We’re working on defining KPIs for our QA team. With the rise of GenAI adoption in QA/testing activities

I’d like to refer you to this reply I made in 2018 about metrics which is hopefully poetic and kind:

There’s some truly excellent points above from others about leading with purpose, so I’ll mention three other things:

  1. Many described metrics are actually mathematically and philosophically unsound in fundamental ways. Often they abstract away reality until the numbers don’t describe anything at all. They will talk about “defects” but what they mean is defect reports that end up in the tracking software, assuming all defects are reported this way (rather than being fixed in design or by dev pairing for example), and assuming customers report all defects (they do not), and assuming that all testing happens in cases (none of it does) and so on and so forth.

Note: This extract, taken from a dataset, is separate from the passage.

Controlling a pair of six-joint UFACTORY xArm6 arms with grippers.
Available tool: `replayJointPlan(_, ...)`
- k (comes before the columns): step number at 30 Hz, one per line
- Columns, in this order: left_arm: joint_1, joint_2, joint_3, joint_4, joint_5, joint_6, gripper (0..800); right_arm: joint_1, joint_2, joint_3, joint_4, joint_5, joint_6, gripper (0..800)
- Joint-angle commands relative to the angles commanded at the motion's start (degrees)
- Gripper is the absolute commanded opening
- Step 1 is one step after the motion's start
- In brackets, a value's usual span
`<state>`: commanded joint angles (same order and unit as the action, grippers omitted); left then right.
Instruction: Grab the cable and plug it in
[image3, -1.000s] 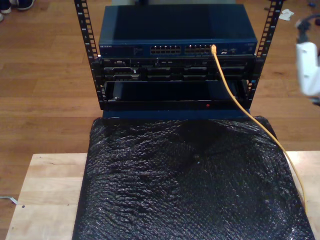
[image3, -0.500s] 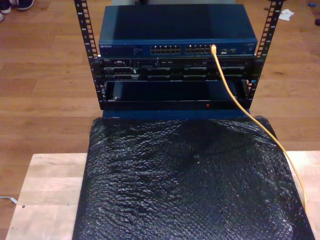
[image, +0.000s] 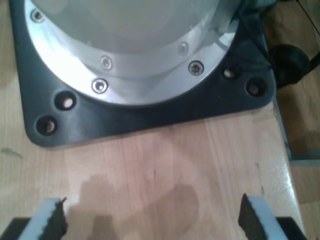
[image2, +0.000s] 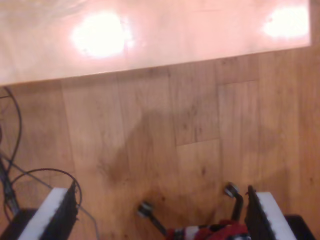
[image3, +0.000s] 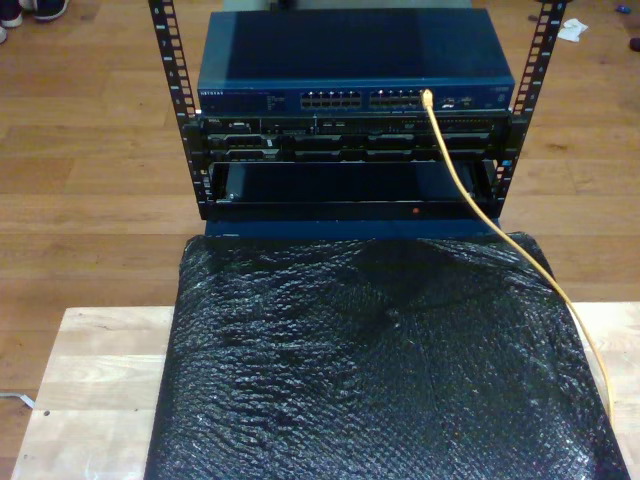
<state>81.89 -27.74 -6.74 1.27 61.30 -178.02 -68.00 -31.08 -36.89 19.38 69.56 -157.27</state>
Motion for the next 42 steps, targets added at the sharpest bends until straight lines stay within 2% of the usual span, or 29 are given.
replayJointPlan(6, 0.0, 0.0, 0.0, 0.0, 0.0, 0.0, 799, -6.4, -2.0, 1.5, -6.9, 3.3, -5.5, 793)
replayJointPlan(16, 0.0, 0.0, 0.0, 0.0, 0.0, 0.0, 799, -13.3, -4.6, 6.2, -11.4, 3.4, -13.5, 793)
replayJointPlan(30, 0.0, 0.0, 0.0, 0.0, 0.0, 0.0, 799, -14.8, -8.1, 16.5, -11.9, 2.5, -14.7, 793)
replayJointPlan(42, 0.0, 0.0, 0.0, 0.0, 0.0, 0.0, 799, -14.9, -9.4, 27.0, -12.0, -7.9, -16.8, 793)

They’re also not comparable - one defect is more important and impactful to some people at a certain time than others. Knowing how many defect reports there are might be helpful, it’s just not then necessarily helpful to play maths with them and declare that of use.
  2. Metrics should always drive questions, never decisions. They cannot be used algorithmically, nor to judge people. They indicate the possibility of an unknown problem, like a car engine check light. In Bach parlance: Avoid control metrics, embrace inquiry metrics.
  3. Measurement is hard. There’s whole industries surrounding measurement because it is hard. Science has spent years of philosophy on it. So you must proceed with humility and leave room for error bars, as well as for the simplification of a metric to apply to many different possible realities.